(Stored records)

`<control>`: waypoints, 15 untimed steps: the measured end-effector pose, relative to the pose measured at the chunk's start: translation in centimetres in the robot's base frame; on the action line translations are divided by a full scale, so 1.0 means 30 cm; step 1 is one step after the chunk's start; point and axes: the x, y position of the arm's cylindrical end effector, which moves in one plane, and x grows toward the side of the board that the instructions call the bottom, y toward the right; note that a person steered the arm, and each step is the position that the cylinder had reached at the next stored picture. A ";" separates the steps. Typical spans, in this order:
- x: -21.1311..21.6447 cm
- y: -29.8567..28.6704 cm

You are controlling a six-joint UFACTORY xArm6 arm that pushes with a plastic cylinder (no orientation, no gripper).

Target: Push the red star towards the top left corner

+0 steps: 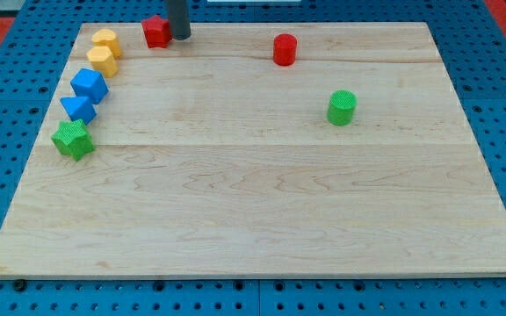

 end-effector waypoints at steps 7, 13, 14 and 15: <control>-0.063 -0.179; -0.065 -0.151; -0.065 -0.145; -0.065 -0.140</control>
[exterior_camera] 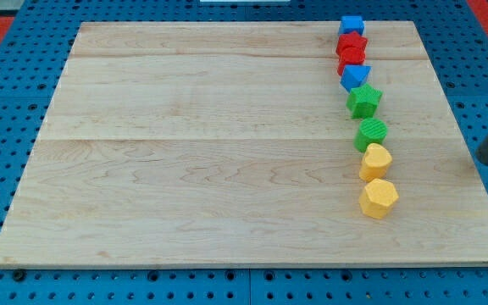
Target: Point at the green star
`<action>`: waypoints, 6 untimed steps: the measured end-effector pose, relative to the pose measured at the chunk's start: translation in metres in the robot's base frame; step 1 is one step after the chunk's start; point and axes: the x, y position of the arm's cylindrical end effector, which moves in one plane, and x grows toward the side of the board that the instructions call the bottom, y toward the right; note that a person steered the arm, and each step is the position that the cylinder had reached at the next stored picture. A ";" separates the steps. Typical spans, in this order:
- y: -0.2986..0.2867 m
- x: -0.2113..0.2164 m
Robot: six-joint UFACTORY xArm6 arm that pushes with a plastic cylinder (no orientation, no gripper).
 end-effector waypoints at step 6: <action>-0.103 -0.102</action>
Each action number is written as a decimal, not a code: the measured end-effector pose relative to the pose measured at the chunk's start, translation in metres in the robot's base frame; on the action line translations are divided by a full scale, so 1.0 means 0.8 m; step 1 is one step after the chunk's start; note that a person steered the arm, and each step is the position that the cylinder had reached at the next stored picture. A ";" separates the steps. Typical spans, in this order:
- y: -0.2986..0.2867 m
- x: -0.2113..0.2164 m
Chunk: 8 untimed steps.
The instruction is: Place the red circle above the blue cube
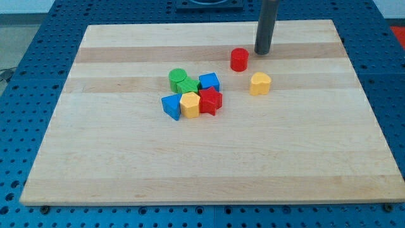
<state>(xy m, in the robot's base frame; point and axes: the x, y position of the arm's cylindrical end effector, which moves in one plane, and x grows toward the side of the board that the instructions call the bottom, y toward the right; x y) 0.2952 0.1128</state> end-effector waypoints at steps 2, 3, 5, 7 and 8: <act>-0.036 0.037; -0.037 0.045; -0.066 0.073; -0.104 0.080; -0.111 0.081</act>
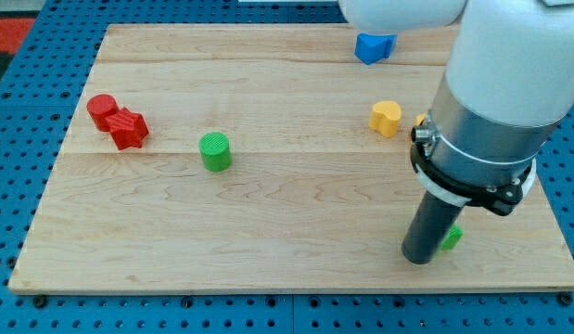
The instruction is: Push the green circle diagonally above the green star
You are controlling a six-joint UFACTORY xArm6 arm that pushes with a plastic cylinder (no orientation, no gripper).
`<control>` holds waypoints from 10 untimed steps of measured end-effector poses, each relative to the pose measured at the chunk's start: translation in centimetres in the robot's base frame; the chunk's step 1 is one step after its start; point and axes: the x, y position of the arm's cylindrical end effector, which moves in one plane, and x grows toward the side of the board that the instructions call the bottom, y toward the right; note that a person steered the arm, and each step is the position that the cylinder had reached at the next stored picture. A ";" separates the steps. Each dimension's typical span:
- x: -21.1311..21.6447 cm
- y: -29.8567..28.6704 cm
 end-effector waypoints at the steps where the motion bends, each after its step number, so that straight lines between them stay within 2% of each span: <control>1: 0.5 -4.8; 2: -1.1 -15.8; 3: -5.4 -22.5; 4: -10.6 -24.2; 5: -10.5 -28.2; 6: -13.9 -24.0; 7: -14.5 -20.1; 8: -13.8 -11.2; 9: -13.7 -10.6; 10: -14.5 -13.8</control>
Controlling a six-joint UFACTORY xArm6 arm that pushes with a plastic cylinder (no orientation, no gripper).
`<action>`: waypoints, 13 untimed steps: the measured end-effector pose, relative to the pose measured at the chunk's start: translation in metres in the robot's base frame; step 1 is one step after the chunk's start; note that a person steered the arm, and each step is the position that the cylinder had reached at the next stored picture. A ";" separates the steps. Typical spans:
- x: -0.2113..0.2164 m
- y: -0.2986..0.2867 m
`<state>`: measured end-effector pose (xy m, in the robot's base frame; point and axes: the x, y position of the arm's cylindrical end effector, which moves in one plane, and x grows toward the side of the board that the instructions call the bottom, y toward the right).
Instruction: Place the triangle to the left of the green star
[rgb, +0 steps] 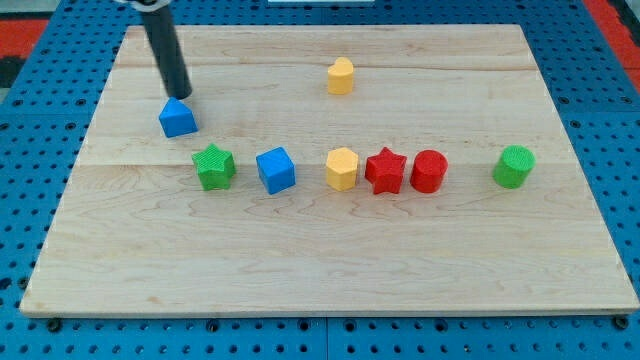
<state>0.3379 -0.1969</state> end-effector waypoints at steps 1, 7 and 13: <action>0.034 -0.007; 0.058 0.023; 0.078 0.031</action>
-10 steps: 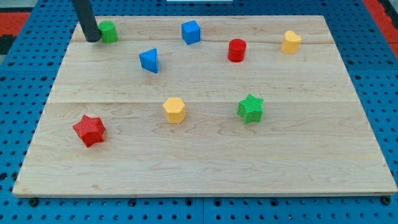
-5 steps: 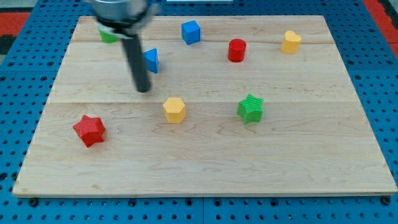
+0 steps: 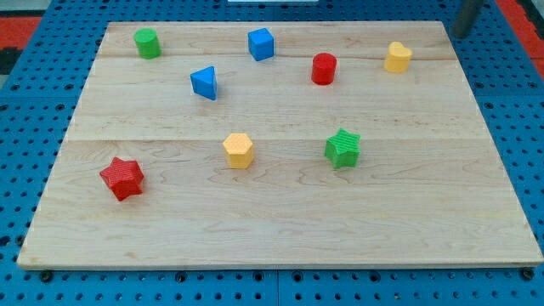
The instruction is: Keep yellow heart at bottom right to red circle
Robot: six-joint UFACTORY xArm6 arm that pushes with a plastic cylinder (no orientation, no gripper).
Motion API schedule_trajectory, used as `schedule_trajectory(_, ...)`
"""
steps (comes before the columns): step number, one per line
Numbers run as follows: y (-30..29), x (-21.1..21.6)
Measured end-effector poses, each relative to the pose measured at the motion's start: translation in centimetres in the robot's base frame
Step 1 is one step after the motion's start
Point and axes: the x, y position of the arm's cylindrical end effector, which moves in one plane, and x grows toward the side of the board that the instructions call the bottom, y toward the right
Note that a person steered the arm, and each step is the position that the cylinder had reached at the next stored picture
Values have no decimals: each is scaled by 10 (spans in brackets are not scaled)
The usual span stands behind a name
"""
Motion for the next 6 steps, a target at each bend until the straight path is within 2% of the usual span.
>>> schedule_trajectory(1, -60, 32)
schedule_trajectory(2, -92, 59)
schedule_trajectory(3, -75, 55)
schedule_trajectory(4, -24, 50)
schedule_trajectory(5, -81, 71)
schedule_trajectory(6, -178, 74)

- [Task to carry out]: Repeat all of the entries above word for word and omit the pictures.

- [Output of the task]:
`<control>`: waypoints, 15 untimed steps: the measured end-effector pose, relative to the pose measured at the chunk's start: translation in centimetres in the robot's base frame; on the action line translations are divided by a full scale, so 1.0 means 30 cm; step 1 is one step after the chunk's start; point and axes: the x, y position of the arm's cylindrical end effector, which moves in one plane, and x grows toward the side of the board that the instructions call the bottom, y toward the right; note that a person steered the arm, and each step is the position that the cylinder had reached at the next stored picture. A ";" separates the steps. Typical spans, in this order:
- x: -21.1311..21.6447 cm
- y: -29.8567..28.6704 cm

You are controlling a six-joint UFACTORY xArm6 arm that pushes with a plastic cylinder (no orientation, no gripper).

Target: Push the red star towards the top left corner

+0 steps: 

 end-effector waypoints at steps 7, 13, 14 and 15: <control>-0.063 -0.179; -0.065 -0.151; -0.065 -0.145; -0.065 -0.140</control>
[exterior_camera] 
Target: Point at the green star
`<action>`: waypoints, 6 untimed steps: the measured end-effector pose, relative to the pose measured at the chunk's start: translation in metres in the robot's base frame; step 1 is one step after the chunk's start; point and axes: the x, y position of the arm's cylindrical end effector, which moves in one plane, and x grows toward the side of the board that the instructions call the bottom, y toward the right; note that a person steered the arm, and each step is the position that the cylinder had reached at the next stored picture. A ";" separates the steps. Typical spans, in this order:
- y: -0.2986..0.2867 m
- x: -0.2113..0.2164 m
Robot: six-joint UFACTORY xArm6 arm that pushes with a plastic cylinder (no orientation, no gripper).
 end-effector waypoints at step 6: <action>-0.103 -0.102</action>
Each action number is written as a decimal, not a code: the measured end-effector pose relative to the pose measured at the chunk's start, translation in metres in the robot's base frame; on the action line translations are divided by a full scale, so 1.0 means 0.8 m; step 1 is one step after the chunk's start; note that a person steered the arm, and each step is the position that the cylinder had reached at the next stored picture. A ";" separates the steps. Typical spans, in this order:
- y: -0.2986..0.2867 m
- x: -0.2113..0.2164 m
Chunk: 8 untimed steps.
The instruction is: Place the red circle above the blue cube
<state>(xy m, in the robot's base frame; point and axes: the x, y position of the arm's cylindrical end effector, which moves in one plane, and x grows toward the side of the board that the instructions call the bottom, y toward the right; x y) 0.2952 0.1128</state> end-effector waypoints at steps 2, 3, 5, 7 and 8: <act>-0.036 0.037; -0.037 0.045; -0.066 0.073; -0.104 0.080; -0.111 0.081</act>
The instruction is: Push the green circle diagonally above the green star
You are controlling a six-joint UFACTORY xArm6 arm that pushes with a plastic cylinder (no orientation, no gripper).
`<control>` holds waypoints from 10 untimed steps of measured end-effector poses, each relative to the pose measured at the chunk's start: translation in centimetres in the robot's base frame; the chunk's step 1 is one step after its start; point and axes: the x, y position of the arm's cylindrical end effector, which moves in one plane, and x grows toward the side of the board that the instructions call the bottom, y toward the right; note that a person steered the arm, and each step is the position that the cylinder had reached at the next stored picture. A ";" separates the steps. Each dimension's typical span:
- x: -21.1311..21.6447 cm
- y: -29.8567..28.6704 cm
 end-effector waypoints at the steps where the motion bends, each after its step number, so that straight lines between them stay within 2% of each span: <control>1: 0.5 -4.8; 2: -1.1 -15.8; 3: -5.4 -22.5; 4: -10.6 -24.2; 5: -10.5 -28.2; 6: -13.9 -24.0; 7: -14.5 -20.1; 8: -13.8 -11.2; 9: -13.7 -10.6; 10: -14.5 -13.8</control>
Controlling a six-joint UFACTORY xArm6 arm that pushes with a plastic cylinder (no orientation, no gripper).
`<action>`: waypoints, 13 untimed steps: the measured end-effector pose, relative to the pose measured at the chunk's start: translation in metres in the robot's base frame; step 1 is one step after the chunk's start; note that a person steered the arm, and each step is the position that the cylinder had reached at the next stored picture. A ";" separates the steps. Typical spans:
- x: -0.2113..0.2164 m
- y: -0.2986..0.2867 m
`<state>`: measured end-effector pose (xy m, in the robot's base frame; point and axes: the x, y position of the arm's cylindrical end effector, which moves in one plane, and x grows toward the side of the board that the instructions call the bottom, y toward the right).
Instruction: Place the triangle to the left of the green star
[rgb, +0 steps] 
<state>0.3379 -0.1969</state> end-effector waypoints at steps 1, 7 and 13: <action>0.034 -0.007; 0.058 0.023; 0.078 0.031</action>
-10 steps: 
-5 steps: 
+0 steps: 
The instruction is: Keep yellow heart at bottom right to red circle
Robot: six-joint UFACTORY xArm6 arm that pushes with a plastic cylinder (no orientation, no gripper).
Motion API schedule_trajectory, used as `schedule_trajectory(_, ...)`
"""
steps (comes before the columns): step number, one per line
Numbers run as follows: y (-30..29), x (-21.1..21.6)
Measured end-effector poses, each relative to the pose measured at the motion's start: translation in centimetres in the robot's base frame
Step 1 is one step after the motion's start
Point and axes: the x, y position of the arm's cylindrical end effector, which moves in one plane, and x grows toward the side of the board that the instructions call the bottom, y toward the right
Note that a person steered the arm, and each step is the position that the cylinder had reached at the next stored picture
Values have no decimals: each is scaled by 10 (spans in brackets are not scaled)
The usual span stands behind a name
"""
Motion for the next 6 steps, a target at each bend until the straight path is within 2% of the usual span.
>>> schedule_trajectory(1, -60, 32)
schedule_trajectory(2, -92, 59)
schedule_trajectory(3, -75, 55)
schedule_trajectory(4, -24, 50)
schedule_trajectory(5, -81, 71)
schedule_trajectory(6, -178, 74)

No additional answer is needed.